▶ Requirement:
Stop after the line holding "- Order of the". Repeat exactly every line before it in the records below, that line too, and leave out the pictures.

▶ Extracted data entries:
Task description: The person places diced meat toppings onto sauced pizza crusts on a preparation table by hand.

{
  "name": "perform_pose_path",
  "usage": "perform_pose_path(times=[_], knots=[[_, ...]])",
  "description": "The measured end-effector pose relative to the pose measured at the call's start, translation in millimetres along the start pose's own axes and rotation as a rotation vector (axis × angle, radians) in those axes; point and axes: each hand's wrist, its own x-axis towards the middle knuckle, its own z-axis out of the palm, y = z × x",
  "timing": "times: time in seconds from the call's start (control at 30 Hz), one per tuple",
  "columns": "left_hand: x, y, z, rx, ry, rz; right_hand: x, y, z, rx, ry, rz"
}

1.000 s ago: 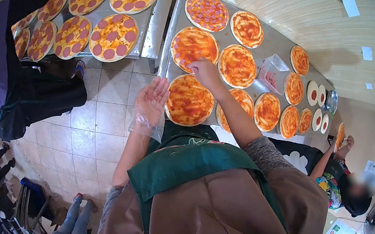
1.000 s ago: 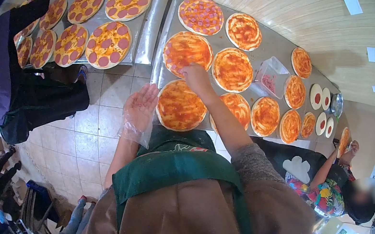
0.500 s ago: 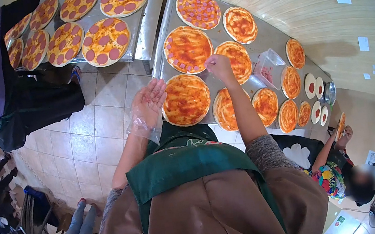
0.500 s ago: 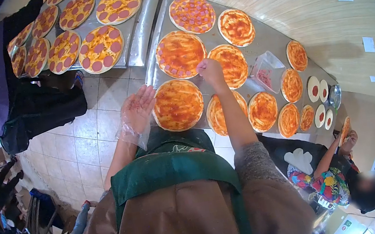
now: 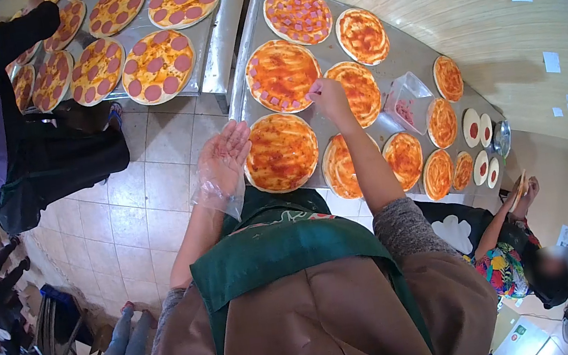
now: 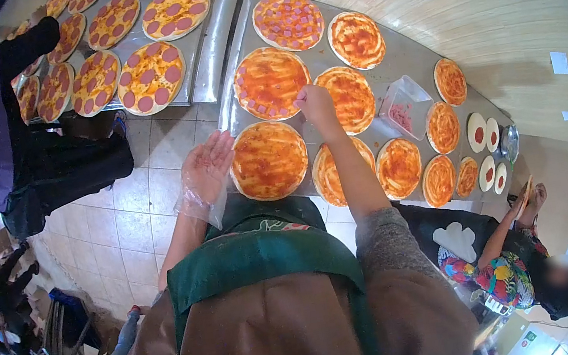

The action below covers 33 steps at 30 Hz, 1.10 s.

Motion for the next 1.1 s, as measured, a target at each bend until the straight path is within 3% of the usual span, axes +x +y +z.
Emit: perform_pose_path(times=[0.6,0.8,0.9,1.0,1.1], knots=[[0,-5,12,0.018,0.023,-0.008,-18,-39,8,0.140,-0.002,0.018],[1,-6,12,0.014,-0.006,-0.009,-16,-51,10,0.093,0.002,-0.097],[-2,-6,16,0.001,-0.056,0.020,-10,-44,-19,0.413,0.080,0.175],[-3,-6,17,-0.011,-0.070,0.034,5,16,-25,0.721,-0.039,0.175],[-3,-7,18,-0.034,-0.078,0.022,9,27,-28,0.777,-0.019,0.233]])
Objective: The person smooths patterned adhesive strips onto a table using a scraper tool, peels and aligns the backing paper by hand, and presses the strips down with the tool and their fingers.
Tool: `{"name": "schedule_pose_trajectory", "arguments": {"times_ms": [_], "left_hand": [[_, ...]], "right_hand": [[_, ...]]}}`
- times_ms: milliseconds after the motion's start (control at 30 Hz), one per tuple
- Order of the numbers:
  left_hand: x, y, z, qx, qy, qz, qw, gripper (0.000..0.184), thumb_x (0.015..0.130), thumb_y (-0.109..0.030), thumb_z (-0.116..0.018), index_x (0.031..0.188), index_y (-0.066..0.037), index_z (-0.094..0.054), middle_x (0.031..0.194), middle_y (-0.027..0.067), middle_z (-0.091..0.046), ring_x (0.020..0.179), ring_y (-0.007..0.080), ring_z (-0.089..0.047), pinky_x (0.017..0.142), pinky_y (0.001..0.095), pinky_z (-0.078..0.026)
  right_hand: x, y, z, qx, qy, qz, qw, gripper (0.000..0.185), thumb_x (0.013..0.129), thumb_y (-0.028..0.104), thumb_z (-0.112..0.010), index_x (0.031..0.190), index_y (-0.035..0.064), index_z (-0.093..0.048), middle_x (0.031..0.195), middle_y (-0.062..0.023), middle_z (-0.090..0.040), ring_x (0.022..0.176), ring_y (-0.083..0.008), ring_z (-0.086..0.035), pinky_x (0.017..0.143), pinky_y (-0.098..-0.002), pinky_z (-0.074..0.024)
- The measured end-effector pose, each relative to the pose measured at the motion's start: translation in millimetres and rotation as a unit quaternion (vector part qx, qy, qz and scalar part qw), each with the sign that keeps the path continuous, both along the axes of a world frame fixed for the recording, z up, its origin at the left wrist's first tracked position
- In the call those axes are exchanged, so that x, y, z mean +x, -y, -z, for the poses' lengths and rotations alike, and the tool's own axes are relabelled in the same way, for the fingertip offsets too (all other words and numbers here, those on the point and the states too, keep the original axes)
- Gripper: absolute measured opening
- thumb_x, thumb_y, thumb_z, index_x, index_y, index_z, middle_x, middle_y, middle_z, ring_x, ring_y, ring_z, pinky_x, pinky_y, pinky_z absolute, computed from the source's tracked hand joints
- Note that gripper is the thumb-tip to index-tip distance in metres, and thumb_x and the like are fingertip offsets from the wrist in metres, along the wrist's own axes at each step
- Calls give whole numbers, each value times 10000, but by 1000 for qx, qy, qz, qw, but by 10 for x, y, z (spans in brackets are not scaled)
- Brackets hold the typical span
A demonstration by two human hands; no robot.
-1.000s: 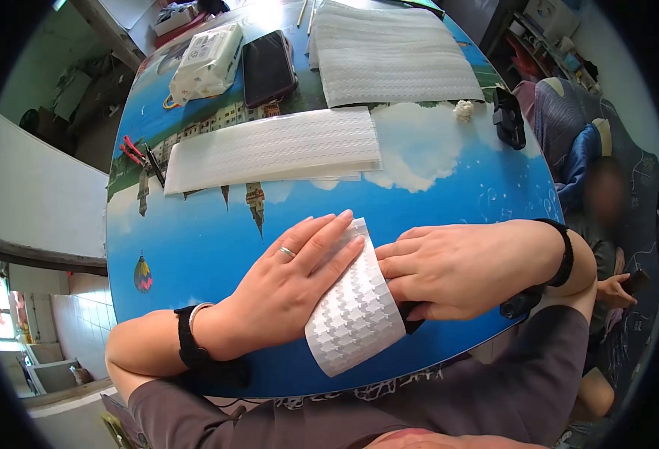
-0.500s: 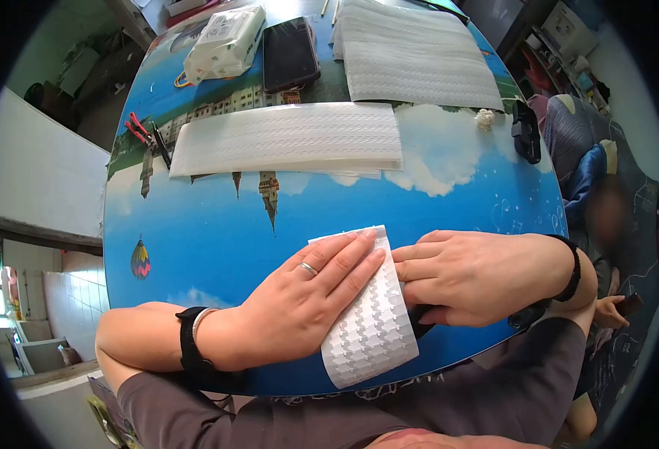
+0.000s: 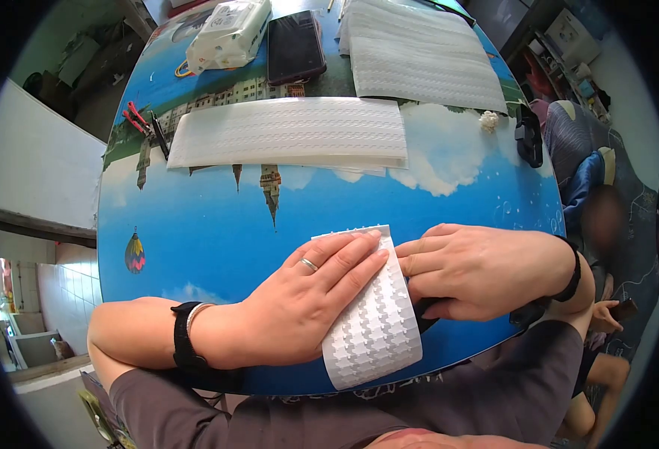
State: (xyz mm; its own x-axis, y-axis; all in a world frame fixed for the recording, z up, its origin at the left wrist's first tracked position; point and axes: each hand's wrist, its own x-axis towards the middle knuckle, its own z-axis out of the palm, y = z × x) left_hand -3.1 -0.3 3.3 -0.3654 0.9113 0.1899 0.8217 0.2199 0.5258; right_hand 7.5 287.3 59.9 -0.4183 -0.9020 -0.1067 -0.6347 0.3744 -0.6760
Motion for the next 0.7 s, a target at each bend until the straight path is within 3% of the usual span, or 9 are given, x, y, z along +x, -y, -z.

▶ Problem solution:
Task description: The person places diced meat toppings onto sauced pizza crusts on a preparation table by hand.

{
  "name": "perform_pose_path",
  "usage": "perform_pose_path(times=[_], knots=[[_, ...]])",
  "description": "The measured end-effector pose relative to the pose measured at the call's start, translation in millimetres along the start pose's own axes and rotation as a rotation vector (axis × angle, radians) in those axes; point and axes: each hand's wrist, its own x-axis towards the middle knuckle, its own z-axis out of the palm, y = z × x",
  "timing": "times: time in seconds from the call's start (control at 30 Hz), one per tuple",
  "columns": "left_hand: x, y, z, rx, ry, rz; right_hand: x, y, z, rx, ry, rz"
}

1.000 s ago: 
1.000 s ago: 
0.500 s ago: 
0.500 s ago: 
now: 
now: 

The action below covers 33 steps at 30 Hz, 1.10 s.

Motion for the next 1.1 s, as measured, a target at each bend until the straight path is within 3% of the usual span, axes +x +y +z.
Emit: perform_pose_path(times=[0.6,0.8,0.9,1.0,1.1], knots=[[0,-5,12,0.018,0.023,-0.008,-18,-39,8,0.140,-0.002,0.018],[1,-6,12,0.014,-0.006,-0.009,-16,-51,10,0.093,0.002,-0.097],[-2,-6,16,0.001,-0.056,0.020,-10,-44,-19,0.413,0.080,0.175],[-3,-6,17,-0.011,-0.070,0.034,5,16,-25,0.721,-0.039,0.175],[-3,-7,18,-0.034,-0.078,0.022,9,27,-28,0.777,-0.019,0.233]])
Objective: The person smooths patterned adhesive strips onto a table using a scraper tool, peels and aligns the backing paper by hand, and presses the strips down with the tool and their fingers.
Tool: `{"name": "schedule_pose_trajectory", "arguments": {"times_ms": [_], "left_hand": [[_, ...]], "right_hand": [[_, ...]]}}`
- times_ms: milliseconds after the motion's start (control at 30 Hz), one per tuple
- Order of the numbers:

This answer has now been given in full.